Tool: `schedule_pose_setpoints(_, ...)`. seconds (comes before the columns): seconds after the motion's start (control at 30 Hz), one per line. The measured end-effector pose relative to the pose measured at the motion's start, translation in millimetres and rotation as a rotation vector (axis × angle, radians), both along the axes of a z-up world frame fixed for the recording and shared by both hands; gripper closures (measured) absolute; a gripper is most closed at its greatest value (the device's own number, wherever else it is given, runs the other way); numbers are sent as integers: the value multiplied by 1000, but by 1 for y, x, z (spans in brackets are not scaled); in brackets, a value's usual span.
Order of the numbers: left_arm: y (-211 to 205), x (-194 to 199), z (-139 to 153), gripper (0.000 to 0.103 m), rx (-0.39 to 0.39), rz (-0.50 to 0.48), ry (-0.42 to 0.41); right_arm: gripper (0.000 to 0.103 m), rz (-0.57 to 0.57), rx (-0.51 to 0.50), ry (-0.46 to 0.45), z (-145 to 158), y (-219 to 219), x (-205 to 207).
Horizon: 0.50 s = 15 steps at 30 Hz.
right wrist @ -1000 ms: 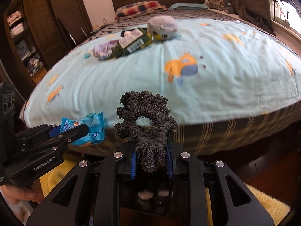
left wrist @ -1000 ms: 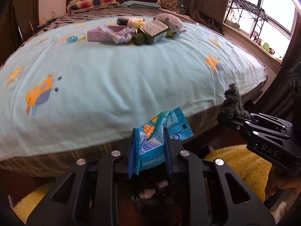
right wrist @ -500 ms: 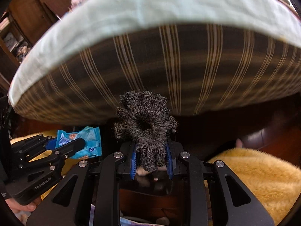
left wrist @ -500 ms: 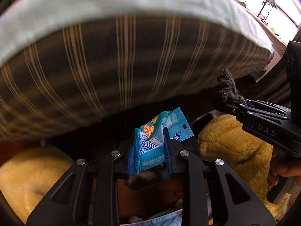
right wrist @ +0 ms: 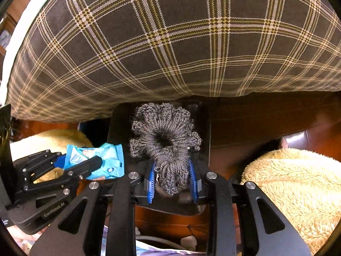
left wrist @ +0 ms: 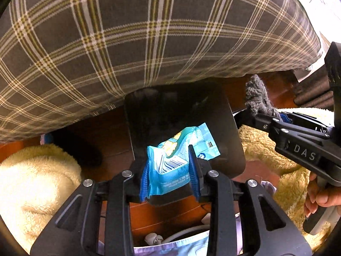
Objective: Collect trash
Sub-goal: 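Lower both tools to the bin and open them to drop packet and scrunchie, then raise both open tools back over the bed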
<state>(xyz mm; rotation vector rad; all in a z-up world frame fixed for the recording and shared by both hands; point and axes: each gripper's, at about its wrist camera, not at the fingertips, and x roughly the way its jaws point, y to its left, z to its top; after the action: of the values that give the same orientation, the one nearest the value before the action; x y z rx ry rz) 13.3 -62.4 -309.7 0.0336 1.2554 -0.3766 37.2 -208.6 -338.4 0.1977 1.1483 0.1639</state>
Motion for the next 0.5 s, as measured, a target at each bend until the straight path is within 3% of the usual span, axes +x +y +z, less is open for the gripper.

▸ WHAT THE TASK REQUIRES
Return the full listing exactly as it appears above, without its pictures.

▸ ANSWER TO THIS PROBLEM
Tool: `schedule_pose_setpoints(_, ...)`. seconds (comes before the columns): seconds after the motion's start (control at 30 Hz), one per line. The measured end-effector pose relative to the pose measured at the motion's start, translation in millimetres and rotation as a rotation vector (axis × angle, radians), both along the axes of a z-up world frame fixed for the recording and shared by both hands; gripper closures (measured) absolute; a gripper is most closed at its greatest value (the device's own number, wherever else it is given, runs the other way); numbers are sent as integers: the value multiplied by 1000, but by 1 for y, x, z (spans in brackets are not scaled); in brackets, a value's usual span.
Order of the numbers: left_arm: y (-211 to 205), x (-194 to 199), z (-139 to 153), gripper (0.000 to 0.103 m), rx (-0.39 to 0.39), rz (-0.50 to 0.48), ry (-0.42 to 0.41); right_arm: gripper (0.000 to 0.103 m), rz (-0.57 to 0.57), rx (-0.51 to 0.50), ry (-0.46 to 0.45), z (-145 to 158), y (-219 to 219), x (-205 to 207).
Horizon: 0.50 s = 15 steps at 30 Hz.
right wrist @ -1000 ms: 
left wrist @ -1000 ms: 
right wrist @ -500 ms: 
left wrist @ -500 ms: 
right wrist @ +0 ms: 
left wrist @ +0 ms: 
Objective: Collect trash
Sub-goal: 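Lower both tools to the bin and open them to drop packet and scrunchie, then raise both open tools back over the bed
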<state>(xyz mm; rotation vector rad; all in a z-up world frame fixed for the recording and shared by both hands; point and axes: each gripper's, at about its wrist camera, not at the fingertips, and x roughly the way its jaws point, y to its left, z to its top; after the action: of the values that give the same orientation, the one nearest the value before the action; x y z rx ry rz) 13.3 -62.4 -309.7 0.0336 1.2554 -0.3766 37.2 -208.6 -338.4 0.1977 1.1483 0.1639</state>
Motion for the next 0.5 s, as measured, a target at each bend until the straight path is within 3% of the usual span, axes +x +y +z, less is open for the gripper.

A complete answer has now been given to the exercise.